3,000,000+ – Americans voice their opposition by signing petitions.








Still going to pass.
Because Congress is already bought and paid for.
And yet people still reelect the same cronies election after election.
Because said cronies make enough money to shut out opposition.
pick your favorite reason. they all work.
Good point, I mean we could be at this for months.
And people say “There’s something wrong with everyone in Congress…except for my congress-person.”
That’s how Congress can have 80% incumbents get re-elected.
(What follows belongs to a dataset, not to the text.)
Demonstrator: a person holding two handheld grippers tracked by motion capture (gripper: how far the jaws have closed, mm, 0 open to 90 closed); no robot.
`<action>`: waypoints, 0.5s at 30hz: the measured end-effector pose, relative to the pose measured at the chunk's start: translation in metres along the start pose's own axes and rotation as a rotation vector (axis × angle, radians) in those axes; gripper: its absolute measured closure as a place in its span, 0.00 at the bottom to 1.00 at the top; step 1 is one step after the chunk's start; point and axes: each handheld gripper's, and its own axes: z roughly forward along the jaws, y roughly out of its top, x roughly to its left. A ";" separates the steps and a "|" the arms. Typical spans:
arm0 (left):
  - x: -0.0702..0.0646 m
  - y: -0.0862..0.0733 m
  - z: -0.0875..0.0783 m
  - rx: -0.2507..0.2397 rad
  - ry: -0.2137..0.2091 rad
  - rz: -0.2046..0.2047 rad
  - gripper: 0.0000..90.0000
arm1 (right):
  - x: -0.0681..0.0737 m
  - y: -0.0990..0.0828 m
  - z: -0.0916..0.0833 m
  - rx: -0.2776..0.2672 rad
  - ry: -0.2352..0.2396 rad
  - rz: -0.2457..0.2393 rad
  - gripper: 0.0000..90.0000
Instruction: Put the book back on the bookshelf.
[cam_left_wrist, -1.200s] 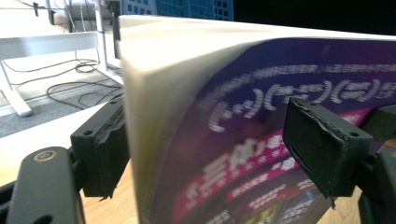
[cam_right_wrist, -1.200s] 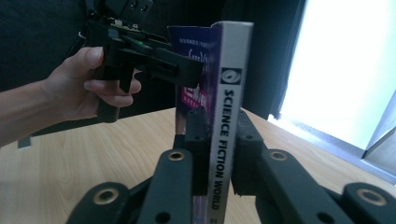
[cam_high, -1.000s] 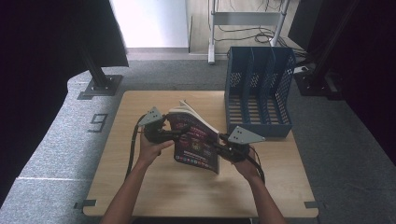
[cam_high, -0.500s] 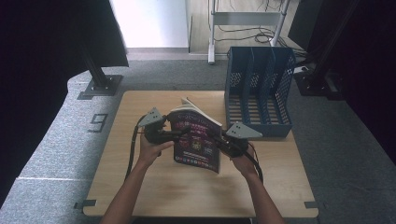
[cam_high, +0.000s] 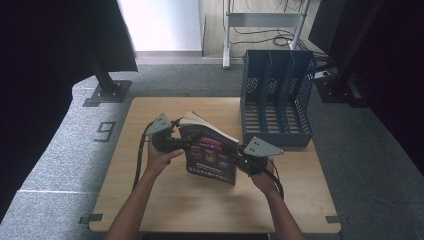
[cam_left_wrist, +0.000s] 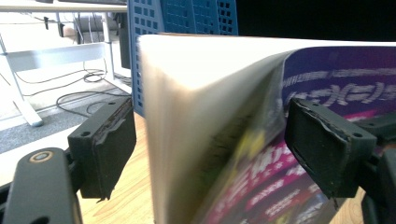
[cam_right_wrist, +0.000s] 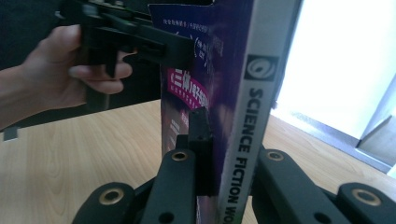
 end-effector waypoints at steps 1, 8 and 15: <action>0.000 0.000 0.000 0.000 0.000 0.000 0.18 | 0.000 0.000 0.000 0.000 0.000 0.000 0.90; 0.001 -0.003 0.006 0.015 -0.043 -0.005 0.17 | 0.000 -0.001 -0.002 -0.008 0.017 0.000 0.90; -0.002 -0.004 0.009 0.017 -0.068 -0.019 0.19 | -0.001 -0.001 -0.001 -0.020 0.042 -0.003 0.82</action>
We’ve got exactly the government we deserve.
I won’t argue there, and the football mentality of “my side does no wrong, it’s all their fault” doesn’t help”
The other guy who doesn’t get elected isn’t any different. It costs over $400,000 to get elected according to a statistic published in 2005. You think he paid for that himself? Or raised enough public funds for that? Nope. Bought and paid for before he was even elected.
There’s more than one “other” guy.
The only wasted vote is a vote for a Republitard or Democunt.
I make my own Congress at home.
Doesn’t mean we have to keep quiet about it.
Don’t think this is settled matter. Many laws, bought and paid for, have been dumped when the backlash and spotlight is too great. Especially in an election year. Especially when the law can be used to claim supporters oppose job creation.
It may pass the house.. but it will most likely get sent back by the pres, or veto’d.. at least that is the opinion people are coming to based on the white house press release this past weekend..
Well, I make my own Internet at home . . . .
3 million signatures! That is 1% of EVERY AMERICAN! Remember, not everyone is on the web yet. Those of just the ones who actually responded! There are many more who are sympathetic!
The question I would ask is how many real people (not Corporate people) actively support these bills? How may that do not have a significant stake in the results these bills are designed to produce? I am betting on very few who understand the issue and are independent of financial influence.
Doesn’t matter in the end. Corporations and their lobbyists always win, the people always lose. Get used to it.
Get off your couch and change that.
It sounds like Psychotronic is telling you that he/she is part of – or identifies with – the Corporations and Lobbyists who always win and that you, as “the people,” should accept it as fact.
Most recently the AT&T/T-Mobile merger failed. So it’s incorrect to make a sweeping argument like yours – when any one single example can make it false.
“Oh, woe is me, I am a huge baby and I can’t be assed to contribute even a modicum of effort to something important. Instead I’m just going to try and look all hip by being snarky.” Good job guys!
whats sopa ?
It’s spanish for Soup.
Congress doesn’t care. They know they’re not getting re-elected anyway, due to that 14% or whatever approval rating, so they’re lining their pockets with as much special interest money as possible on the way out.
Congress couldn’t care less about today’s black out because they are not in session. They are too busy enjoying their vacations to exotic get aways paid for by lobbyist
Partly be lobbyists and partly my the taxpayers.
http://sopablackout.org/learnmore/
talk about turning a blind eye and having a deaf ear.
Comrades! Let us flood their freakin’ phone line again today! To Arms!
P.S. I love how White House is weaseling out with that statement. God only know what their definition of “not support legislation that reduces freedom of expression, increases cybersecurity risk, or undermines the dynamic, innovative, global Internet” really means. Usually that means who pays more then who’s the one not proposing legislation that reduces freedom of expr… you get my picture.
How many bills have been “reluctantly signed” or “signed with serious reservations”?
Obama’s contributors are already turning the screws on him.